Adaptive Development

A More Inclusive Paradigm for Trauma & Growth



The thing which creates trauma is the same thing which creates the realization from epiphanies and experiences of spiritual awakening. There is more to trauma than mere pathology and dis-ease. That thing is 'neurobiology'.


Trauma is part of the body's innate, intelligent response which not only helps the organism adapt to survive but it is the same intelligence which helps it grow in profound ways. Both moves, whether adapting to survive or adapting to grow, harness the exact same neurobiological levers in the central nervous system. Whereas 'trauma', a survival adaptation, results in some form of contraction in the body and mind, 'insight', a growth adaptation, results in a form of expansion in the body and mind.
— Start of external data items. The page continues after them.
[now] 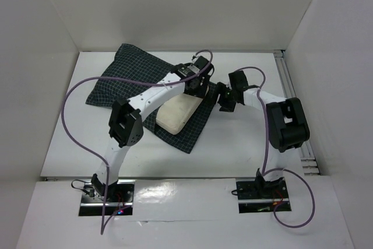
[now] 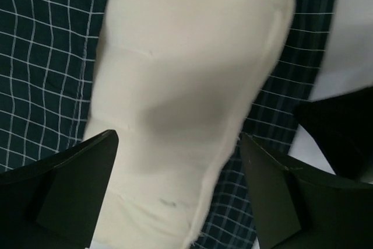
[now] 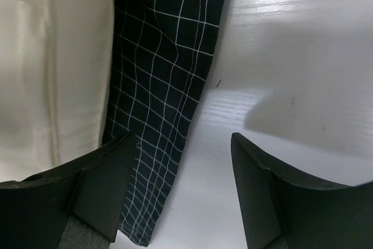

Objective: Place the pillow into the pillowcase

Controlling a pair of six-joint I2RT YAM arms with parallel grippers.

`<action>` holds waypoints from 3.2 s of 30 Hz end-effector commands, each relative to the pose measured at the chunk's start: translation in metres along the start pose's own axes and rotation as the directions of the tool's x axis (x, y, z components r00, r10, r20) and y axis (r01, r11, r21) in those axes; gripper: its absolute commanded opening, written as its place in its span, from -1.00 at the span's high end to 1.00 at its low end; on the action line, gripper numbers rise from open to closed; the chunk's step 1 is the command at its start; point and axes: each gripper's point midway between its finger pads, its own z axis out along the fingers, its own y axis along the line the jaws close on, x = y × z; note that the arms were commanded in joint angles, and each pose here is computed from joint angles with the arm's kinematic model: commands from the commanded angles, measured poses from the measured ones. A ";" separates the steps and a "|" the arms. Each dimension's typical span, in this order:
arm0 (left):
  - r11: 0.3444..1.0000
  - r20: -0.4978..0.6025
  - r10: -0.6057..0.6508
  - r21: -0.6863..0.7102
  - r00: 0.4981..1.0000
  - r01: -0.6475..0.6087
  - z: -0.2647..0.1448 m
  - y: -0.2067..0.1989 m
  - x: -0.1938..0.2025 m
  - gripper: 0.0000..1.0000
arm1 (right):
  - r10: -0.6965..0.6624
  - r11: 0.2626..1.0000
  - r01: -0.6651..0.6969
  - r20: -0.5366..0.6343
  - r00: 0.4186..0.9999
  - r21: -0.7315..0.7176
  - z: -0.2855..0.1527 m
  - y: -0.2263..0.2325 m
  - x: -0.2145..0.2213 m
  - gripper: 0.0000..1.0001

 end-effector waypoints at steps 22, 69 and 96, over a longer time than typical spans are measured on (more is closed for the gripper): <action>0.980 -0.120 0.184 0.103 0.976 -0.172 0.083 -0.013 0.042 -0.59 | 0.016 0.999 -0.016 -0.017 1.000 -0.041 0.052 0.014 0.033 1.00; 0.526 -0.200 -0.413 0.744 0.888 0.412 -0.115 0.039 -0.106 1.00 | 0.084 0.992 -0.106 0.257 0.963 0.072 -0.065 -0.058 -0.047 0.59; 0.354 -0.186 -0.478 0.854 0.858 0.383 -0.171 0.055 -0.138 1.00 | 0.127 0.907 0.097 0.486 0.864 -0.409 -0.015 0.161 -0.058 0.27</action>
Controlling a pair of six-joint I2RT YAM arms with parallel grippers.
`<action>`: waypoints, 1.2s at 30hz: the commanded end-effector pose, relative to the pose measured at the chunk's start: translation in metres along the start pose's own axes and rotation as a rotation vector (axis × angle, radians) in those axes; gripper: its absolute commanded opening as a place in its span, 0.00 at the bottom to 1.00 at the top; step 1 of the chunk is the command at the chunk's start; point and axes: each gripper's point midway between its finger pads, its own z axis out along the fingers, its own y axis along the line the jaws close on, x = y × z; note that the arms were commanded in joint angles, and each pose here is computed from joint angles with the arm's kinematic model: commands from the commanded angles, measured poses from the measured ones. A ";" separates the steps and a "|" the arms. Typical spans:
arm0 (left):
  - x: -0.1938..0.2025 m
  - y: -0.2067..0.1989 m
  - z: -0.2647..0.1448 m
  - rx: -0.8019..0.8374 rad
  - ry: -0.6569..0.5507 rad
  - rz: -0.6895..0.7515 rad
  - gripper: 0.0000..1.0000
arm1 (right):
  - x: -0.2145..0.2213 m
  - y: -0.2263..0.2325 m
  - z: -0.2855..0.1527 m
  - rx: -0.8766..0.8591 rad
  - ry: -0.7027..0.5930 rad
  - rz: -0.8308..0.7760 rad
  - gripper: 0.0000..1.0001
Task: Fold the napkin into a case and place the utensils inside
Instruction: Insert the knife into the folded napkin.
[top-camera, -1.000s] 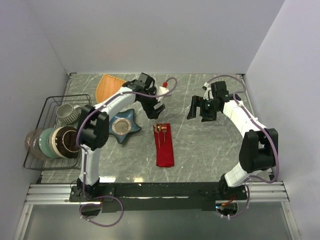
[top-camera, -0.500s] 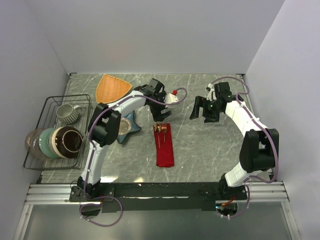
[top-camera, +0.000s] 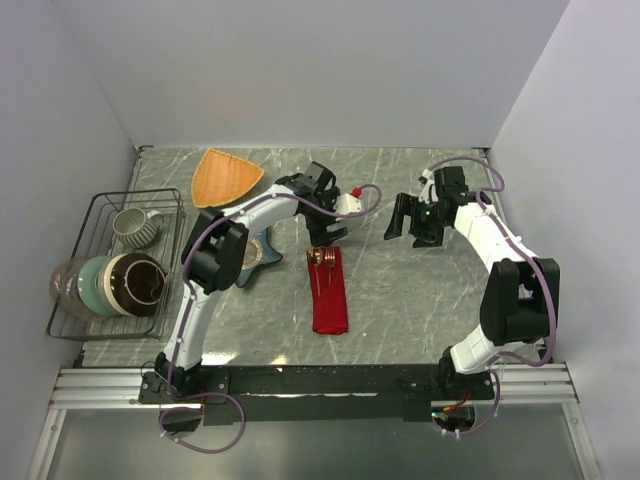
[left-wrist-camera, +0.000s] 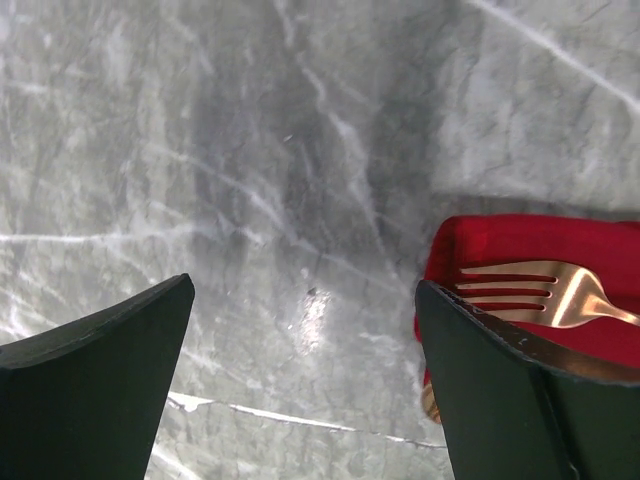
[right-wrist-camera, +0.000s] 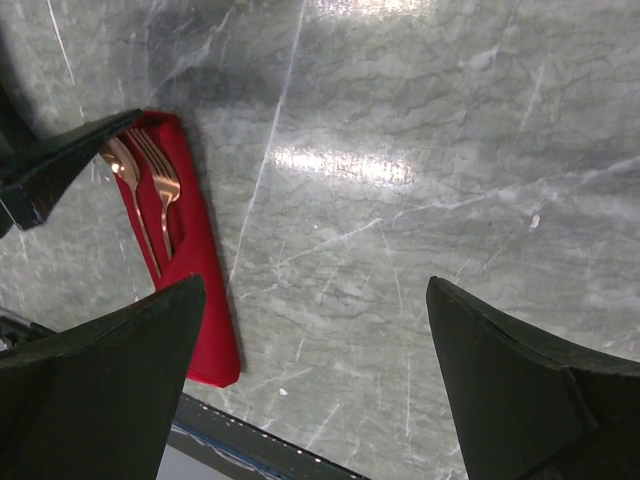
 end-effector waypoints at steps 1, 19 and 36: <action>-0.021 -0.006 -0.002 0.002 -0.036 0.063 0.99 | -0.009 -0.004 -0.008 0.003 -0.035 0.025 1.00; 0.002 0.021 -0.033 -0.081 0.002 0.010 0.99 | -0.006 0.001 -0.002 -0.037 -0.001 0.051 1.00; 0.008 -0.009 -0.028 -0.038 0.030 -0.009 0.98 | -0.007 -0.001 0.000 -0.033 0.003 0.058 1.00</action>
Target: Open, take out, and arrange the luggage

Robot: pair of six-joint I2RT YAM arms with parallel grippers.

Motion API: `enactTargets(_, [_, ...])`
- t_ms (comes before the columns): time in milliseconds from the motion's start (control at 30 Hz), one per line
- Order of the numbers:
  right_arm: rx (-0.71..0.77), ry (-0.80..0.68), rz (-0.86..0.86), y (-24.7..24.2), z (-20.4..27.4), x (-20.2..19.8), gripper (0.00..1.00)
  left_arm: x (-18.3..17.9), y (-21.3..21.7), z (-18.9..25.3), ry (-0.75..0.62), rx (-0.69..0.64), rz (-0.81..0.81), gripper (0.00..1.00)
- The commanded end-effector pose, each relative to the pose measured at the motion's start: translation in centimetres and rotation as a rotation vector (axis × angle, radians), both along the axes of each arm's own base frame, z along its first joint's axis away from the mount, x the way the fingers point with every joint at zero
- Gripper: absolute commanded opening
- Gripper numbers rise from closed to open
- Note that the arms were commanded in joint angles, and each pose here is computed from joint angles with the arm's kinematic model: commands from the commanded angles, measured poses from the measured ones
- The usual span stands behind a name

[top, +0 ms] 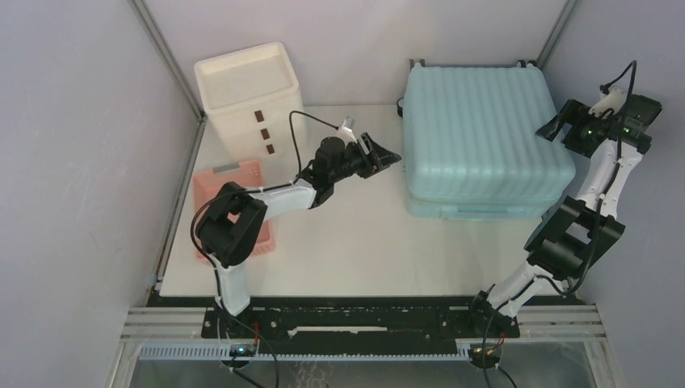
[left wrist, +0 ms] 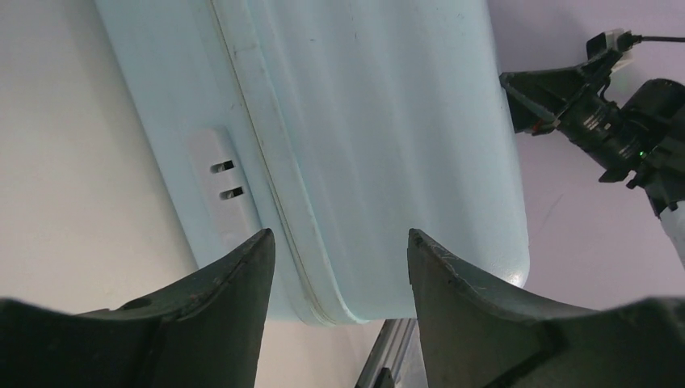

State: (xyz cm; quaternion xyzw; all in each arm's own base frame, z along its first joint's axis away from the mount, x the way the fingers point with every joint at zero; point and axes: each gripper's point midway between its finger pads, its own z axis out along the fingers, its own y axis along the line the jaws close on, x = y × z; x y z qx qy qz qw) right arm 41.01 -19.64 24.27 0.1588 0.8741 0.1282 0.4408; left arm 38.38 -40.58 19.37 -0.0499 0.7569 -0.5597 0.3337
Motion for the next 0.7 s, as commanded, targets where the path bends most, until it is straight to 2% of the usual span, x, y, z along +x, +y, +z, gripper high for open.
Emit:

Again, the neurobiological mechanism for adaptation for both is the same.


  • Trauma is what emerges, as a neurobiological survival adaptation, when the organism is confronted with an actual or anticipated experience which threatens to overwhelm or endanger it.


  • Insight is what emerges, as a neurobiological growth adaptation, when the organism is confronted with an actual or anticipated experience which embraces something new and enlightening.


  • Traumatic conditioning is an adaptation which is limited in scope and becomes redundant as life conditions change or when it is recognized that the life conditions aren't as threatening as was perceived earlier.


  • Growth conditioning is an adaptation which is limited in scope and becomes redundant as life conditions change or when it is recognized that the life conditions aren't as understandable as was perceived earlier.


  • The organism is an adaptive learner in that it has the innate capacity to reconstitute its nervous system and physiology so that it may become better suited to the actual and/or anticipated life conditions.


Following this line of thought, I want to propose a distinction between therapy as a problem fixing approach, and adaptive development as an approach to inspired growth as well as problem fixing. Though the latter transcends and includes the former, one significant area where the two approaches diverge quite significantly is that adaptive development requires actively engaging the individuals moral and ethical intuition as a 'complex attractor', i.e. the organizing principle(s) that can inform the transformation of the individuals whole (intellectual, emotional, volitional, spiritual) self.


I believe that the frame being intro here with Adaptive Development not only offers a more creative container that can help individuals realize more of their potential but I believe this frame also offers the redemptive space which is being called for by the many challenging aspects of 21st century life.


Ancient wisdom reveals how life is suffering, yet it goes on to explain that the way out of suffering begins with what the Buddha called ‘right view’, an order of being which emerges through ‘insight’.